## WHAT TO WORK ON
Print every line of the data exactly as shown.

## AVAILABLE DATA

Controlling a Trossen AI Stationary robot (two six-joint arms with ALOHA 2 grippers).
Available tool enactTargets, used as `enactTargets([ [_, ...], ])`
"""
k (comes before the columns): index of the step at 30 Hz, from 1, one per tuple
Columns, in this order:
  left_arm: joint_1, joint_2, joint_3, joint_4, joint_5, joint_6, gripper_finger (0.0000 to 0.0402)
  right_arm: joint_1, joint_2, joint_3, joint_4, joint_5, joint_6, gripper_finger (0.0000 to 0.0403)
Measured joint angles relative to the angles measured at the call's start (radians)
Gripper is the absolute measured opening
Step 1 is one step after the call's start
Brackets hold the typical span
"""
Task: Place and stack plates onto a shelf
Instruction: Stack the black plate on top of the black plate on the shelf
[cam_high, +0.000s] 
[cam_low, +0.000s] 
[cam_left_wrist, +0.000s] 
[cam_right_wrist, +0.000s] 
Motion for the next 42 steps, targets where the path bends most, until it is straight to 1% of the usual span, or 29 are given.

## RESULT
Controlling a Trossen AI Stationary robot (two six-joint arms with ALOHA 2 grippers).
Available tool enactTargets, used as `enactTargets([ [_, ...], ])`
"""
k (comes before the columns): index of the step at 30 Hz, from 1, one per tuple
Columns, in this order:
  left_arm: joint_1, joint_2, joint_3, joint_4, joint_5, joint_6, gripper_finger (0.0000 to 0.0402)
  right_arm: joint_1, joint_2, joint_3, joint_4, joint_5, joint_6, gripper_finger (0.0000 to 0.0403)
Measured joint angles relative to the angles measured at the call's start (radians)
Gripper is the absolute measured opening
Step 1 is one step after the call's start
Brackets hold the typical span
"""
Task: Place and stack plates onto a shelf
Instruction: Stack the black plate on top of the black plate on the shelf
[cam_high, +0.000s] 
[cam_low, +0.000s] 
[cam_left_wrist, +0.000s] 
[cam_right_wrist, +0.000s] 
Motion for the next 42 steps, targets where the path bends most, until it is straight to 1% of the usual span, or 29 are given.

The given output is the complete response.